Not that it isn’t impossible if there aren’t enough changes on the way we sit here complacently and deny that things are headed in that direction. 

All right, I’ll stop being so pessimistic about the future. Enough said. 

Over the last few years, I’ve made it a habit to stay up until midnight as we change years and the big ball drops down onto Times Square in New York City. According to the time zones, it’s a few hours earlier than that annual episode here in the West Coast. 

At one time I wouldn’t have missed that show — and the Seattle fireworks — for anything, and also wouldn’t have missed the midnight reading of our national debt. 

I cheated this year and got that reading on Christmas Day instead of midnight on New Year’s Eve and got a “ballpark” figure of around $30 trillion, an increase of approximately $2 trillion from last year. 

I tried to think of some other way I could bring this to our attention and came up with the following analogy. 

According to information I gathered online, the average length of our steps when walking is about 3 feet. The number of steps we take on a distance of more than a trip to the bathroom is approximately 2,000 steps per mile and the circumference of this world of ours is 28,735 miles. 

Now let’s say that there could be bridges across the oceans and we decided to make a trip around the world on foot.

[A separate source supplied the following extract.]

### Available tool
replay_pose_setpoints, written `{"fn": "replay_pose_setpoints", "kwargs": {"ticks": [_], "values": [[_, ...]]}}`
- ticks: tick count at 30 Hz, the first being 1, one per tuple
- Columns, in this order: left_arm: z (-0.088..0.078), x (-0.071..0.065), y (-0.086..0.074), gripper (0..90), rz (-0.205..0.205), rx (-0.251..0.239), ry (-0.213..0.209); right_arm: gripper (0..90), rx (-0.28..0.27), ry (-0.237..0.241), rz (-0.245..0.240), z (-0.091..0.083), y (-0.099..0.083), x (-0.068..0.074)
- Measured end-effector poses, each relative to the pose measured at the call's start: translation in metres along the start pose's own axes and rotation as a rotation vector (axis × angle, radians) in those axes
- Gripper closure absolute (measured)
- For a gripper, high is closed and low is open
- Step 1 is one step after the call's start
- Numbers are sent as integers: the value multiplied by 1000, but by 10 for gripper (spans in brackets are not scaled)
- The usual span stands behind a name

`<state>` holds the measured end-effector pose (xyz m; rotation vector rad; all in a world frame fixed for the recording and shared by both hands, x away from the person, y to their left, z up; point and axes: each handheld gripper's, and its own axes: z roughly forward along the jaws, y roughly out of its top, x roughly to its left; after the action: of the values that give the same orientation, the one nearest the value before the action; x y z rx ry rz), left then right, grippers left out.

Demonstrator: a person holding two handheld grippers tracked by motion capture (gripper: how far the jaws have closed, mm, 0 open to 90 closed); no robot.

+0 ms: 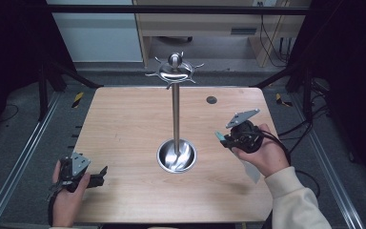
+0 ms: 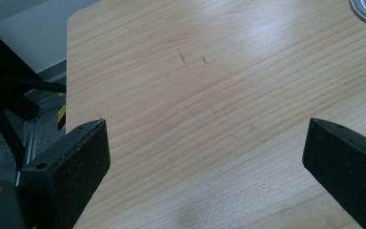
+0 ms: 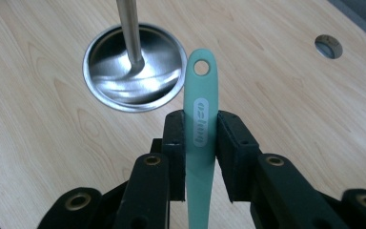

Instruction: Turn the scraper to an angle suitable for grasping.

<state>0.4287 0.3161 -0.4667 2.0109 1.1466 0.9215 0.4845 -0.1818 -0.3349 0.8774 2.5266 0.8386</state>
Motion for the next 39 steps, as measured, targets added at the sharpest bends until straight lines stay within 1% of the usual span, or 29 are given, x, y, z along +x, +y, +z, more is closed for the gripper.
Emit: {"fn": "replay_pose_setpoints", "kwargs": {"ticks": [2, 8, 9, 10, 16, 19, 23, 25, 26, 29, 32, 33, 35, 37, 39], "values": [[0, 0, 0, 17, 3, 0, 1, 743, -15, 0, -13, -4, 2, 2], [1, 1, 0, 17, -2, 3, 4, 743, -57, -5, -17, -13, 7, 1], [1, 1, 0, 17, -2, 3, 4, 743, -75, -7, -21, -14, 8, 0], [2, 1, 0, 18, -3, 4, 2, 743, -83, -7, -14, -16, 9, 0], [2, 1, 1, 18, 4, 2, 7, 743, -149, -7, -13, -26, 15, -1], [1, 1, 2, 18, 2, 0, 7, 743, -190, -4, 3, -33, 16, -2], [0, 0, 2, 18, 4, -5, 8, 743, -236, -11, 11, -43, 16, -1], [0, 0, 2, 18, 4, -6, 7, 742, -245, -10, 17, -46, 16, -1], [0, 0, 2, 18, 9, -5, 5, 743, -267, -12, 23, -51, 15, -2], [1, 0, 2, 18, 8, -5, 3, 743, -295, -10, 39, -56, 14, -4], [0, 0, 2, 18, 3, -7, 5, 742, -325, -6, 52, -60, 14, -6], [0, 0, 1, 18, 0, -4, 4, 742, -325, -6, 52, -60, 14, -6], [1, 0, 0, 18, -2, 1, 1, 743, -351, 2, 59, -62, 14, -8], [2, 0, 1, 18, -3, -2, 0, 743, -362, -2, 64, -61, 13, -9], [2, 0, 1, 18, 2, -1, -1, 743, -371, 5, 76, -61, 13, -10]]}}
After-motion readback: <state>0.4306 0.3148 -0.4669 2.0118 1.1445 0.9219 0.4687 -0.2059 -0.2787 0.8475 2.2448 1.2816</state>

Let’s also say that if we were paid $1 for each of those 57,470,000 steps we took, it still wouldn’t be enough to pay off our family’s share of the national debt. 

Enough of that, let’s look at the lighter side of life. 

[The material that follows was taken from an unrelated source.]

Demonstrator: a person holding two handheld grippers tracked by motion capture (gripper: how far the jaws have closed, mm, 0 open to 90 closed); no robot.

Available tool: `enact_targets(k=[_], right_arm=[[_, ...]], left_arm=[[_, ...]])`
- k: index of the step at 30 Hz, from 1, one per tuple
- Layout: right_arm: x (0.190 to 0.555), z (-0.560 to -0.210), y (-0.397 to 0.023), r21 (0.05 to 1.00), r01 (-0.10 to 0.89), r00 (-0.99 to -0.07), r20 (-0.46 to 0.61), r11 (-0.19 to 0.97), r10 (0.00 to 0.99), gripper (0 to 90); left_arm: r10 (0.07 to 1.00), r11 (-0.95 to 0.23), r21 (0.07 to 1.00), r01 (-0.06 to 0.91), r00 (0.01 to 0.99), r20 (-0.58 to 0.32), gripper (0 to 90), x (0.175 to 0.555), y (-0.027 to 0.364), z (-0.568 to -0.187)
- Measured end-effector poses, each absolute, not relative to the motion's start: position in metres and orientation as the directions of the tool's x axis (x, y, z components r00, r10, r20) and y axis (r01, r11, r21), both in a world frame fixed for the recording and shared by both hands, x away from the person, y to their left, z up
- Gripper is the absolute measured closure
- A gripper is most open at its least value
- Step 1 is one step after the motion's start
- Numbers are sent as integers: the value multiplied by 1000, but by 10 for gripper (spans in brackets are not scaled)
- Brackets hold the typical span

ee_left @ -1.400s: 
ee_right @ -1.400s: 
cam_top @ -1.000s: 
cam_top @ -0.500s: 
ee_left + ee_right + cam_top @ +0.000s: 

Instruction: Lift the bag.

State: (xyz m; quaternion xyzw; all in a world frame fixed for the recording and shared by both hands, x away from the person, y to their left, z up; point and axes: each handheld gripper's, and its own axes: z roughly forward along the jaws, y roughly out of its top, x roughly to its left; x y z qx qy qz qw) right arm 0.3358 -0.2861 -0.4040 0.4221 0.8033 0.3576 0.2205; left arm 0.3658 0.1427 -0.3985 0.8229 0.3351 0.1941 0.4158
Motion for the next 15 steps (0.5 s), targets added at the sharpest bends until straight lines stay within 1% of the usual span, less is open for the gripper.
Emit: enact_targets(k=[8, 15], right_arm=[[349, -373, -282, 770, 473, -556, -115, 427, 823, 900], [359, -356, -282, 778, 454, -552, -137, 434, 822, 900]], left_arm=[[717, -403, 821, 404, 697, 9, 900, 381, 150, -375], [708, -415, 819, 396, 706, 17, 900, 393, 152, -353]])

I looked at my calendar for last year and was reminded that I heard the first frogs croaking on March 23, and that was also the day I received my second COVID-19 shot. 

But the record also shows that I missed seeing any skunk cabbages that year. The latter left me with a kind of empty feeling. Sam, my feline companion, had his first birthday on June 9 and a friend — former Centralia College librarian Loualta Vogel — turned 100 on July 8. 

She passed away shortly after that while living with her daughter’s family in New Jersey. She and her late husband also owned the Olympic Club for many years before selling to McMenamins. 

My daughter Lisa visited from Georgia this summer and we had a delightful jaunt to Mount Rainier, where I had worked the summer of 1946, just before enlisting in the U.S. Army. 

I don’t know why it wasn’t written on my calendar but I also had my cataracts removed early last summer and I now know why so many friends have spoken highly of the procedure.

Has it been a good year? Oh, there have been ups and downs, of course. It was only possible to get in two kayak trips this summer due to several things: conflicting schedules and some stitches on both hands. The first was acquired when I reached out to pet my neighbor’s dog and acquired 10 of them on my left hand. Later in the summer, while unintentionally tripping and scraping my other hand, I gathered 11 more. Oh, and the successful removal of a cancerous growth on my left hand took a few more, too. 

Spending hours sitting with a book in the shade of a neighbor’s tree which obligingly crosses high over the fence between us — and with something cool close at hand — was proof enough that, yes, “Life Can Be Beautiful.”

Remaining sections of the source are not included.